Evet. Ben ve eşim Berrin Alper Restorasyon bölümünde, yüksek lisansa başladık. Berrin sınıf arkadaşımdı ve uzun zamandır evlenmeyi düşünüyorduk. Fakat o yıllarda ikinci Kıbrıs çıkarması olmuştu, devlet 70 cente muhtaçtı. Bugünlerden çok daha zor günlerdi ve iş bulmak çok zordu. Biz de İstanbul'da iş bulamamıştık. Bir yakınımız vasıtasıyla dönemin Turizm Bakanlığı'nda Turizm Yatırımları Grup Başkanlığı'nda göreve başladık. O arada evlendik ve Ankara'dan derslere gelip giderek yüksek lisansı bitirdik.

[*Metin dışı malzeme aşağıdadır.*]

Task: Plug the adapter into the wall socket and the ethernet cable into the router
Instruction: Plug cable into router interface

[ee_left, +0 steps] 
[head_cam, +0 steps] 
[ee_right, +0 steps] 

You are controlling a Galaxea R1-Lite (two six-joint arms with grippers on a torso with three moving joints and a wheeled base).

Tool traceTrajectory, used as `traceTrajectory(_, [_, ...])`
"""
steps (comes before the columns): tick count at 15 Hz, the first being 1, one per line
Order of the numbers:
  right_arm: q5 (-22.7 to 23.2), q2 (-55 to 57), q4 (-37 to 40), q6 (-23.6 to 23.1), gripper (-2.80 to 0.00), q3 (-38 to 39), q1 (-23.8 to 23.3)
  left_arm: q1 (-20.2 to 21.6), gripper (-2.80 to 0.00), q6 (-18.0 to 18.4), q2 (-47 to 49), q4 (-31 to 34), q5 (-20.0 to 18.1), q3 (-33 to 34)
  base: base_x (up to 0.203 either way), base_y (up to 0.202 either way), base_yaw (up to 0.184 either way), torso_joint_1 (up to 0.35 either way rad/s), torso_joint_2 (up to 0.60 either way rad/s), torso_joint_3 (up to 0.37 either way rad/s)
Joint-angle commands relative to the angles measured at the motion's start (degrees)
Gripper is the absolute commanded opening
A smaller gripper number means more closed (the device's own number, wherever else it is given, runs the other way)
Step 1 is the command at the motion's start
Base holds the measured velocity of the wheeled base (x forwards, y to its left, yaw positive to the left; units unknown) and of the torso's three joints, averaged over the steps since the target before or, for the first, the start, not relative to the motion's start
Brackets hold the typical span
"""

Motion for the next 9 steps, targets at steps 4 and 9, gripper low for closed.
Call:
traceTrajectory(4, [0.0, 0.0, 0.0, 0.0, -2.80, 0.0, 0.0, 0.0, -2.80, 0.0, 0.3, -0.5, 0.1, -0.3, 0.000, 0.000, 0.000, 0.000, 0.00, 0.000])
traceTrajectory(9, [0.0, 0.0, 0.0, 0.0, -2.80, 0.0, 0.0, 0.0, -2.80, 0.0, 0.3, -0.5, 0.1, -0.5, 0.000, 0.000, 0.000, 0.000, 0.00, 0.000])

Ankara yılları nasıl geçti, peki?

4 yıl boyunca çok başarılı bir iş hayatımız oldu Ankara'da ve Ankara'yı çok sevdik.

Türkiye'de turizmin ilk adımları o yıllarda atıldı; öncü ve örnek turizm tesisleri yapıldı, Bakanlık önce kendisi otelciliği öğrendi ve sonra insanlara öğretti, personel yetiştirildi. Türkiye'nin turizm fiziki planlaması, o dönem yapıldı. Biz ise bütün bunlara tanık olduk, bunların hep içindeydik.

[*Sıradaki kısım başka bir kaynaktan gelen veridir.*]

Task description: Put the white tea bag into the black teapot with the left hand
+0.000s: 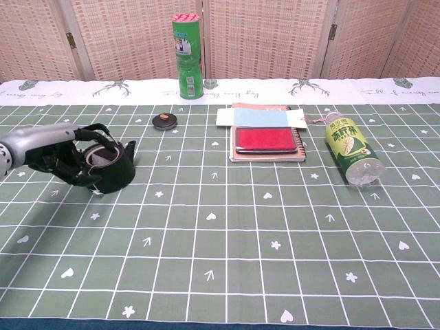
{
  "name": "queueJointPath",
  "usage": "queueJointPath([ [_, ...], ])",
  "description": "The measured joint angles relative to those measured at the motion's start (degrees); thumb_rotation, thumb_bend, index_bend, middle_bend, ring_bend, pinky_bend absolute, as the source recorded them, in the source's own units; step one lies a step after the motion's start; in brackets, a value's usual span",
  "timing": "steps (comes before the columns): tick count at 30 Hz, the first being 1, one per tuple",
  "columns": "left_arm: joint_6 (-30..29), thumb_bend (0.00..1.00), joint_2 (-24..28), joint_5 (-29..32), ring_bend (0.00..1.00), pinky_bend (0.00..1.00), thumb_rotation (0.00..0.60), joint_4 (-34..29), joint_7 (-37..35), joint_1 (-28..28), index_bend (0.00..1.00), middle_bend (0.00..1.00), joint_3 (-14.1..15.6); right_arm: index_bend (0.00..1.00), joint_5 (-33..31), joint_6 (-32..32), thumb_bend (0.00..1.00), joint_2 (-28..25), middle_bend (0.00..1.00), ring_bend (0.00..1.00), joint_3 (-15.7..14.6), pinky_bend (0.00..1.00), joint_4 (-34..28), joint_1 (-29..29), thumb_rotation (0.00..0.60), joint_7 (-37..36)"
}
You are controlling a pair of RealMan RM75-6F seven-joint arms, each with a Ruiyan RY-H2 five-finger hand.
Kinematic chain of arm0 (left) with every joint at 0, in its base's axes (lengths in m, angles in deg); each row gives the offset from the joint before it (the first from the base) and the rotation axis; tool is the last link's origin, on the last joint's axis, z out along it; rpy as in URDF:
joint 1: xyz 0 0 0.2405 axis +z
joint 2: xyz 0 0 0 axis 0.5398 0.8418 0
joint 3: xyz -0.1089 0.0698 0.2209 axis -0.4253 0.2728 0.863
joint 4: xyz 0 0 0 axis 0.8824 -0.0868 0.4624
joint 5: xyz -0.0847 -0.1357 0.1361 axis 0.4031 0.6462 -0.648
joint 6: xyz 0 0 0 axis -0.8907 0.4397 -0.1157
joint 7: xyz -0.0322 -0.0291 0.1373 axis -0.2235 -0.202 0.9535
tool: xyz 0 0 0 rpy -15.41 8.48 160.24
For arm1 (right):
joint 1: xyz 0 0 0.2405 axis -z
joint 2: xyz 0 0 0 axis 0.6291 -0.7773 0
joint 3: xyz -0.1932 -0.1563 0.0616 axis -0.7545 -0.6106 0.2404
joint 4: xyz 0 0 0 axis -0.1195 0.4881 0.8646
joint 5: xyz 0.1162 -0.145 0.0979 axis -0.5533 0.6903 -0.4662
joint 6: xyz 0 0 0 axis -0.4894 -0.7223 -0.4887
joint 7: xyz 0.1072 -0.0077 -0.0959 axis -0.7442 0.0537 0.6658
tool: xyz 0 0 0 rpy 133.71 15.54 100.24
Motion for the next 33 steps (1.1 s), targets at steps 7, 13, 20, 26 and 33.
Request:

Nasıl oldu da İstanbul'a ve akademik hayata geri döndünüz?

1980 kışı çok soğuk bir kıştı. Birinci Milliyetçi Cephe (MC) hükümeti baştaydı ve yoğun bir yokluk dönemiydi. Gaz yoktu, tuz yoktu, yağ yoktu… Düşünün, Ankara'da meclisin önündeki Paris caddesinde oturuyorduk ve orada bile akaryakıt yoktu. O kış oğlum doğdu ve biz eşimle çocuk donacak, diye korkuyorduk. Tam o dönemde İstanbul'daki hocalarımızdan ikimize de teklif geldi ve biz de bu teklifi değerlendirerek İstanbul'a döndük.

Eşim Mimarlık Tarihi Anabilim Dalı'nda, ben de Restorasyon Anabilim Dalı'nda göreve başladım. O yıl YÖK akademik personele doktora yapma zorunluluğunu getirdi. Teknik Üniversite'nin sınavlarını kazandım ve orada doktoraya başladım. Yıldız'da proje ve restorasyon dersleri veriyor, Teknik Üniversite'ye ise derse gidiyordum. Bu çalışma böyle 5-6 yıl kadar sürdü. Güzel yıllardı ve hızlı geçti.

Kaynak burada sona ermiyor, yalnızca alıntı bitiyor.